▶ [Instructions to follow] Count the lines in the records below that contain the word "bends", and give that figure alone.

[Stored data]
=-=-=
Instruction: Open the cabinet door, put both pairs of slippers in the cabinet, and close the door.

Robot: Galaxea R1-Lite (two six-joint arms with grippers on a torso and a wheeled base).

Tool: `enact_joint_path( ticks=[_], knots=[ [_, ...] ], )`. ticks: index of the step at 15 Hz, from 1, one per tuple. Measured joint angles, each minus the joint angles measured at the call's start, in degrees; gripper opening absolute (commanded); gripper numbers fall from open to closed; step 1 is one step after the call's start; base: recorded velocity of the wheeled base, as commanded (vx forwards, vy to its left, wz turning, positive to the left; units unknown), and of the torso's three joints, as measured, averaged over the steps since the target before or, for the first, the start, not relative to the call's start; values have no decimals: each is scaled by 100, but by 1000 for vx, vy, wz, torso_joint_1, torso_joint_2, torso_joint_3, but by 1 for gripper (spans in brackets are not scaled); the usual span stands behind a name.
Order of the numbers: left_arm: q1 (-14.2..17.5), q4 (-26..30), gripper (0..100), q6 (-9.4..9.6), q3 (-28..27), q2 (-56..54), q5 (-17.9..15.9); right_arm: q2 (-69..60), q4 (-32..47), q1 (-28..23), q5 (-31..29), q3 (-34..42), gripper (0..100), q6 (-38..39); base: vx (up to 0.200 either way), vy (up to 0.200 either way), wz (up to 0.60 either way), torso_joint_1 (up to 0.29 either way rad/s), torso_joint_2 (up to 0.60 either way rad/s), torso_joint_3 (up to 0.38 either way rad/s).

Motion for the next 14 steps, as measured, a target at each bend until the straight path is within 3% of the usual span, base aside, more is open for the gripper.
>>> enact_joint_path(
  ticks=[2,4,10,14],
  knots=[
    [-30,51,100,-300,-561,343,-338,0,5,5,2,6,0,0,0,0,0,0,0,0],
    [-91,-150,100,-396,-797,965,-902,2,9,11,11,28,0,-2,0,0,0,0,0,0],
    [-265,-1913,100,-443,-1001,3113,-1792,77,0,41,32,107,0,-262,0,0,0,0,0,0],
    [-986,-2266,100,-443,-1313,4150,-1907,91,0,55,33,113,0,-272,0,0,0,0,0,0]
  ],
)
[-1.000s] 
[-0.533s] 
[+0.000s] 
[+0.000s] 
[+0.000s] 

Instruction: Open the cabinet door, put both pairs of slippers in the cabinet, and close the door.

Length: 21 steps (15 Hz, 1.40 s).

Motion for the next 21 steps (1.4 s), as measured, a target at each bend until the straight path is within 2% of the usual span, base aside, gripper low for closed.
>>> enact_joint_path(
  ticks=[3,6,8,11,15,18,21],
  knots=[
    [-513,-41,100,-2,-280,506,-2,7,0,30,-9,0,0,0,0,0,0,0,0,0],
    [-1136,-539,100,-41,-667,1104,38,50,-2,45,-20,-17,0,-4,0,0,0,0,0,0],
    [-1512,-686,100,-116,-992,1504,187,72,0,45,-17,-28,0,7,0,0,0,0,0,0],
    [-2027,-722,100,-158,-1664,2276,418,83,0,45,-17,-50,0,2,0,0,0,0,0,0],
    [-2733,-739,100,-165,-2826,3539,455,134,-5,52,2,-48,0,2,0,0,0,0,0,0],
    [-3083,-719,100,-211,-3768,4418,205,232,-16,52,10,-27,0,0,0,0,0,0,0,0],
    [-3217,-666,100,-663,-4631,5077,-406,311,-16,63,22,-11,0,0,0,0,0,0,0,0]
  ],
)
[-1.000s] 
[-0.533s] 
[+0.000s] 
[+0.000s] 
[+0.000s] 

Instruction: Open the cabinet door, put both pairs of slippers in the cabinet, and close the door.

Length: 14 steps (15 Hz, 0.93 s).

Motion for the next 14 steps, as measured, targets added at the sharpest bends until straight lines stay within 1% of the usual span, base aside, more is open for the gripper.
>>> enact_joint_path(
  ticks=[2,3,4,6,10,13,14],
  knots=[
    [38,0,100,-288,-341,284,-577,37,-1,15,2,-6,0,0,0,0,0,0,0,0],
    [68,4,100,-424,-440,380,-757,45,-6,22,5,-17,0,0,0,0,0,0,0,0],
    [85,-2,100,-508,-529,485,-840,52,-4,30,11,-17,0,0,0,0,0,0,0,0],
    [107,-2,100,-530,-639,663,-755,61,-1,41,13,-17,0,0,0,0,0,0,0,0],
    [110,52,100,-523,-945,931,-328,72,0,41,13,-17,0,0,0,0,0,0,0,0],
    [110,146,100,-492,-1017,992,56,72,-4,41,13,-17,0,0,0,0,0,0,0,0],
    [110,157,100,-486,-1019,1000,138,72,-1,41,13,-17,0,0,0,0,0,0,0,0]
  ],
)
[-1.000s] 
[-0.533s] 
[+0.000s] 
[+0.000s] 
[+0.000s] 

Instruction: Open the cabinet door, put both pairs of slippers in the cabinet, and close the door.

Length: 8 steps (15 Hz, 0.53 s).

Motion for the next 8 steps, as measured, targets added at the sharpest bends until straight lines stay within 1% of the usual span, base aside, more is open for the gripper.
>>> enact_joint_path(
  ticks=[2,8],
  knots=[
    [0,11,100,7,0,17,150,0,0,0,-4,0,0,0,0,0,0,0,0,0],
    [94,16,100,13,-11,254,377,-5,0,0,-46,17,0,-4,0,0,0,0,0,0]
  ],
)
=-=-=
▶ [Your response] 2